Hi everyone,
I am currently using blast to align metagenomic reads to a reference database. I am interpreting my blast results in the format: -outfmt "6 qseqid sseqid qlen length sstart send evalue bitscore"
I expected that |sstart - send| would be the same as the alignment length, but it differs. For example:
ERR2906227.1 Lactobacillus_fermentum_complete_genome 652 645 620872 621507 0.0 730
ERR2906227.1 Lactobacillus_fermentum_complete_genome 652 645 802698 802063 0.0 730
ERR2906227.1 Lactobacillus_fermentum_complete_genome 652 645 869271 869906 0.0 730
ERR2906227.1 Lactobacillus_fermentum_complete_genome 652 645 1278239 1277604 0.0 730
ERR2906227.1 Lactobacillus_fermentum_complete_genome 652 645 1407425 1408060 0.0 730
ERR2906227.1 Lactobacillus_fermentum_complete_genome 652 645 1467885 1467250 0.0 730
ERR2906227.2 Staphylococcus_aureus_chromosome 1076 997 2170114 2169166 1.33e-128 460
ERR2906227.3 Lactobacillus_fermentum_complete_genome 1149 1165 976005 974864 0.0 1238
ERR2906227.5 BS.pilon.polished.v3.ST170922 1060 1051 2593827 2594850 0.0 1315
ERR2906227.6 Listeria_monocytogenes_complete_genome 1126 1112 1616191 1617286 0.0 1637
In the very first alignment:
ERR2906227.1 Lactobacillus_fermentum_complete_genome 652 645 620872 621507 0.0 730
The aligned portion of the subject sequence has a length of |(620872-621507)| = 635 but blast is saying the alignment length is 645. Can anyone explain why that is?
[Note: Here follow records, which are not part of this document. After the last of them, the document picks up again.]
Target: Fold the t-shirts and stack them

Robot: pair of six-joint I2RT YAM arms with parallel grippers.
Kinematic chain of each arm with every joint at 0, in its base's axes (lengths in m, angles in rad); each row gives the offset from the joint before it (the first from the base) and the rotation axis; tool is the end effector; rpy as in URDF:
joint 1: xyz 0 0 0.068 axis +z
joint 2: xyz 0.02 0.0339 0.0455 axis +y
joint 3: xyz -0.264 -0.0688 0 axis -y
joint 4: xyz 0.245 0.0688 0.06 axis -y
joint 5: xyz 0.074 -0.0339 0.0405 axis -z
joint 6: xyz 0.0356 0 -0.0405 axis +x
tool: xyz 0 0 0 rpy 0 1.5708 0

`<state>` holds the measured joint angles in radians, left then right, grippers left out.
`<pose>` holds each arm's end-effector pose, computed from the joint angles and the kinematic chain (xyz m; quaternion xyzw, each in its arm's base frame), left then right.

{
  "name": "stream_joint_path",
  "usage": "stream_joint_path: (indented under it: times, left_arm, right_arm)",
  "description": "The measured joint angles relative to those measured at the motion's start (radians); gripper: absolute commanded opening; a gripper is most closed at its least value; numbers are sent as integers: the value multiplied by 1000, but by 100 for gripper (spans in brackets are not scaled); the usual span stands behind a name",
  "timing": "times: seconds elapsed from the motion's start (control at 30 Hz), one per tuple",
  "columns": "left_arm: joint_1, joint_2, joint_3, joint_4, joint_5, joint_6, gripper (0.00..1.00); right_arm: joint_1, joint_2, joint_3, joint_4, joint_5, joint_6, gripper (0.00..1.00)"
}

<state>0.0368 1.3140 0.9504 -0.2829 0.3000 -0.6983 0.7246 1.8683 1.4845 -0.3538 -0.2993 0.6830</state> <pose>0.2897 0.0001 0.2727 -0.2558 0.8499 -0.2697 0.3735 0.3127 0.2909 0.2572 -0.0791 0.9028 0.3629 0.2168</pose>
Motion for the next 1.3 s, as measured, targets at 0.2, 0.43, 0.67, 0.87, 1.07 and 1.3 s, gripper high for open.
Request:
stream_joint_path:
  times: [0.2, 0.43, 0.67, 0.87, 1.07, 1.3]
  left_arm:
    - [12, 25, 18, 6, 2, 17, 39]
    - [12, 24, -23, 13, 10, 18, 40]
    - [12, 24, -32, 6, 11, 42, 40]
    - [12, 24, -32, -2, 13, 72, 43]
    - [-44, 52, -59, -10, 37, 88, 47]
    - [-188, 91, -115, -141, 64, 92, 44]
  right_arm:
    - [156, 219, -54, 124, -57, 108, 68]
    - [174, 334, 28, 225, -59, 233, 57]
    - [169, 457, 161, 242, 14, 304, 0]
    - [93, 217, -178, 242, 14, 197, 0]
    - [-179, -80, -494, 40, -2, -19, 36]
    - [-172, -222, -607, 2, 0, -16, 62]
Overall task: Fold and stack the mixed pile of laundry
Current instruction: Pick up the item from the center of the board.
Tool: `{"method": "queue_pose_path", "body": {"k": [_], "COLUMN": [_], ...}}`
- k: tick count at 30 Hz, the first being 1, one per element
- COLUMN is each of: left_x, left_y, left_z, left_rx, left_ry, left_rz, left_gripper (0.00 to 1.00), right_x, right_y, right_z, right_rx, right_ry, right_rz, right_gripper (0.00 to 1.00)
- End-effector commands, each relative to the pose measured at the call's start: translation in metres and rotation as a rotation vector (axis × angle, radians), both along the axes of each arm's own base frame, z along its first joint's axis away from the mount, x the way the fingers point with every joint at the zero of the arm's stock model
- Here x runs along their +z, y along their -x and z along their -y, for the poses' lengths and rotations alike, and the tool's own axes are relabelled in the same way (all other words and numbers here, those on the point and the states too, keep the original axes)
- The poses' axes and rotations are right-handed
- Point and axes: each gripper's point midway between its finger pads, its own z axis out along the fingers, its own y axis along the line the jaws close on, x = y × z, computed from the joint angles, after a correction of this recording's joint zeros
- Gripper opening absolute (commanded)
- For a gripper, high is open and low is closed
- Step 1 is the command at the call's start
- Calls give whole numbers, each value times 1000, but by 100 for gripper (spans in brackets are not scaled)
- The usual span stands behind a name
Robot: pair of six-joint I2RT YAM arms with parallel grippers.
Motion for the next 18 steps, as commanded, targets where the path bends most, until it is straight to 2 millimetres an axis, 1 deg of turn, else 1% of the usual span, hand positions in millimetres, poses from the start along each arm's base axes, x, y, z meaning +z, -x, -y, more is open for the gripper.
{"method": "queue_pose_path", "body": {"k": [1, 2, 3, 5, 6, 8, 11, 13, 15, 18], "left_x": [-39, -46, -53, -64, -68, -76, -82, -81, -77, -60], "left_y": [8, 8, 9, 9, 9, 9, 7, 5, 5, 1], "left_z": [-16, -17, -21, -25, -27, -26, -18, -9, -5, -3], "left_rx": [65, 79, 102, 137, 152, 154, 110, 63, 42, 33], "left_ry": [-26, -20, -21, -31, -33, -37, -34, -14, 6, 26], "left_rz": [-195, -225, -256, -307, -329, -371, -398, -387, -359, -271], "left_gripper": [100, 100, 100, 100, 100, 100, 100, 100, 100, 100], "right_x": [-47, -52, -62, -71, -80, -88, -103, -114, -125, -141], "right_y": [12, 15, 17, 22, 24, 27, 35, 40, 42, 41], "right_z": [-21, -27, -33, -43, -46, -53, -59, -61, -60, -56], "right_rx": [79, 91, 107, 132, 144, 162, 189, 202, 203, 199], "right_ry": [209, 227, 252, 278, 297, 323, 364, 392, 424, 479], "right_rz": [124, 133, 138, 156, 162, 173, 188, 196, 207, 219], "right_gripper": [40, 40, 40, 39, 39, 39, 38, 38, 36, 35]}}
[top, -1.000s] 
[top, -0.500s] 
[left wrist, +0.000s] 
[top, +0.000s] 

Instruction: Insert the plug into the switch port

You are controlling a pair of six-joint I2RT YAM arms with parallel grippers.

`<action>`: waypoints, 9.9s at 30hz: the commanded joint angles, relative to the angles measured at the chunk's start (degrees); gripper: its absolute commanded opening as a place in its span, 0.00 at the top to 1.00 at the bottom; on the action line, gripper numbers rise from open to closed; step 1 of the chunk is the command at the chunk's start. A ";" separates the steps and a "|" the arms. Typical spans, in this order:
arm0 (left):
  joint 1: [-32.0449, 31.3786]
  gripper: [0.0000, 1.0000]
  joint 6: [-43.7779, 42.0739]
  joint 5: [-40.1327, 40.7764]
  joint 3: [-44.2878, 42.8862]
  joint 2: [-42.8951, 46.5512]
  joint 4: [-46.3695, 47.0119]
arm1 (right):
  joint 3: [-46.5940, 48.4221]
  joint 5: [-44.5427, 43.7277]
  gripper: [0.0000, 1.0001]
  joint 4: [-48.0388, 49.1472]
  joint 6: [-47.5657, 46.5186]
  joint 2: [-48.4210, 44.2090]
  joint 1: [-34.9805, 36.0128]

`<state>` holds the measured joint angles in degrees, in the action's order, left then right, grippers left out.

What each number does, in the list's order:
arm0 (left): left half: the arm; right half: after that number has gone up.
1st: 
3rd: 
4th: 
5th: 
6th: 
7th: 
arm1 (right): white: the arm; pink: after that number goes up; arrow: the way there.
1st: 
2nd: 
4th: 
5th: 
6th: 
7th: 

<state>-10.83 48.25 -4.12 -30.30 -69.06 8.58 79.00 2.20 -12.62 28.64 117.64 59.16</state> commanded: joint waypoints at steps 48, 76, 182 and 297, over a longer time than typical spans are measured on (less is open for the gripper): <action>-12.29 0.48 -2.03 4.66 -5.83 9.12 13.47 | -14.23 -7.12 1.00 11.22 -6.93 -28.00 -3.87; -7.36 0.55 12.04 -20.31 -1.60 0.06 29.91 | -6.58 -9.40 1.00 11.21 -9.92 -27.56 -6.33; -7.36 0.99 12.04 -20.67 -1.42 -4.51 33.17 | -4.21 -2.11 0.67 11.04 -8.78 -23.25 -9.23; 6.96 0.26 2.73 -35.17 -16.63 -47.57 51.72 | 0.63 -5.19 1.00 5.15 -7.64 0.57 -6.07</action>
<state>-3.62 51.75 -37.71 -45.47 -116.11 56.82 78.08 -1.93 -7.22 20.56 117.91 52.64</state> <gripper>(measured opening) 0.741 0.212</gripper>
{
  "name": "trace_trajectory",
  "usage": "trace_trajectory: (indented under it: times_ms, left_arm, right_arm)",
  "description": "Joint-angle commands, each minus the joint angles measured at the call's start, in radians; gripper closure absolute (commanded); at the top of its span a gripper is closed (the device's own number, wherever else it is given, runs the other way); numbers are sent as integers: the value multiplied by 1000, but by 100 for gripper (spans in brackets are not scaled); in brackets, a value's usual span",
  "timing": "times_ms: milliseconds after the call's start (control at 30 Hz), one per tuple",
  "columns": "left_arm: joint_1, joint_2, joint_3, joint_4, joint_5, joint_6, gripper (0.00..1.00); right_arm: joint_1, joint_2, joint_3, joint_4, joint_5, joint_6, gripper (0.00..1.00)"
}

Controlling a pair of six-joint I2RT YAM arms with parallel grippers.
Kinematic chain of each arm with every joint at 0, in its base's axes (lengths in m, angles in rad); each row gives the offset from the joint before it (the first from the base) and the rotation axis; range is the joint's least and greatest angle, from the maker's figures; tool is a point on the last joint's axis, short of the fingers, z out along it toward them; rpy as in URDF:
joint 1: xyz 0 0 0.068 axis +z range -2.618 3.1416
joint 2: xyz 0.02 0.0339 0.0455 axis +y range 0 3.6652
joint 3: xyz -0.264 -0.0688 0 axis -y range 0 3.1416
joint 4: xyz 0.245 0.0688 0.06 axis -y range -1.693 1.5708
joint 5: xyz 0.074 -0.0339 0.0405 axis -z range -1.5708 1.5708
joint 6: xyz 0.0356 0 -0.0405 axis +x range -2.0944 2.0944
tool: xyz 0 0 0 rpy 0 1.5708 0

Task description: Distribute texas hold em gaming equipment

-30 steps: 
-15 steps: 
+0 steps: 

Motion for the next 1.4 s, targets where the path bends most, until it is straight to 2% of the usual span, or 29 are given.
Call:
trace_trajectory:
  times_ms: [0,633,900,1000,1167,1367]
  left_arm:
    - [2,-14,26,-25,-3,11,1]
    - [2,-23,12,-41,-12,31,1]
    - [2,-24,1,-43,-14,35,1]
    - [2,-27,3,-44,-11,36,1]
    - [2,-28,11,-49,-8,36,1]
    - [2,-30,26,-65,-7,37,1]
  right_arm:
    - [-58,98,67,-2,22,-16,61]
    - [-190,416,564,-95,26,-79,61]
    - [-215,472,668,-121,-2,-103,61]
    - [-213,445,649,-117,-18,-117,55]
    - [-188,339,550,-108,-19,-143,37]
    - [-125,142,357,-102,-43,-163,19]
It is possible that simple stretches of A/T's are masked. Have you looked at the pair-wise alignment of query/subject?
After looking at the blast algorithm again, I believe this difference in length might be because of gaps in the subject sequence. I originally believed the algorithm gapped the query sequence but it seems like it gaps both. And the alignment length seems to include those gaps. However, I am not 100% sure of this.
Did you look at the pair-wise alignment?
Yes, I used the online BLAST available on the blast website rather than the linux interface and it turns out that there are gaps in the subject sequence. Thanks for the help!